# EXERCISE AIM
Find "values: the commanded" in the data, then restate the line it sits in and every later line word for word, ending with the last line.
================================
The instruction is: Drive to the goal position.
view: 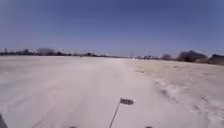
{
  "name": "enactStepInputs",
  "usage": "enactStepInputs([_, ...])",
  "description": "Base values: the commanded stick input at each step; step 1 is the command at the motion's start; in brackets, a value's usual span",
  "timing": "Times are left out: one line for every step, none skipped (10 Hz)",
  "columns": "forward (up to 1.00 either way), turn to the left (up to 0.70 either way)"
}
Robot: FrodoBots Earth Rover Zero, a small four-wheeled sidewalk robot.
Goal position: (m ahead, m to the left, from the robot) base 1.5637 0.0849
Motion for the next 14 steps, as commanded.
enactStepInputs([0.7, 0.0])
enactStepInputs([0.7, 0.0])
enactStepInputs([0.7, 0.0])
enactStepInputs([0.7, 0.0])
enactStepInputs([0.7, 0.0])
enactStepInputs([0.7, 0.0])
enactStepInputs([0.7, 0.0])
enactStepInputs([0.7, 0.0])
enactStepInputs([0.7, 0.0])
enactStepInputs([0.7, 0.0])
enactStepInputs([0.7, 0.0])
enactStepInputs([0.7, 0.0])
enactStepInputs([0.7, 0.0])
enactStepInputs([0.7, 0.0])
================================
# ANSWER SPACE
  "description": "Base values: the commanded stick input at each step; step 1 is the command at the motion's start; in brackets, a value's usual span",
  "timing": "Times are left out: one line for every step, none skipped (10 Hz)",
  "columns": "forward (up to 1.00 either way), turn to the left (up to 0.70 either way)"
}
Robot: FrodoBots Earth Rover Zero, a small four-wheeled sidewalk robot.
Goal position: (m ahead, m to the left, from the robot) base 1.5637 0.0849
Motion for the next 14 steps, as commanded.
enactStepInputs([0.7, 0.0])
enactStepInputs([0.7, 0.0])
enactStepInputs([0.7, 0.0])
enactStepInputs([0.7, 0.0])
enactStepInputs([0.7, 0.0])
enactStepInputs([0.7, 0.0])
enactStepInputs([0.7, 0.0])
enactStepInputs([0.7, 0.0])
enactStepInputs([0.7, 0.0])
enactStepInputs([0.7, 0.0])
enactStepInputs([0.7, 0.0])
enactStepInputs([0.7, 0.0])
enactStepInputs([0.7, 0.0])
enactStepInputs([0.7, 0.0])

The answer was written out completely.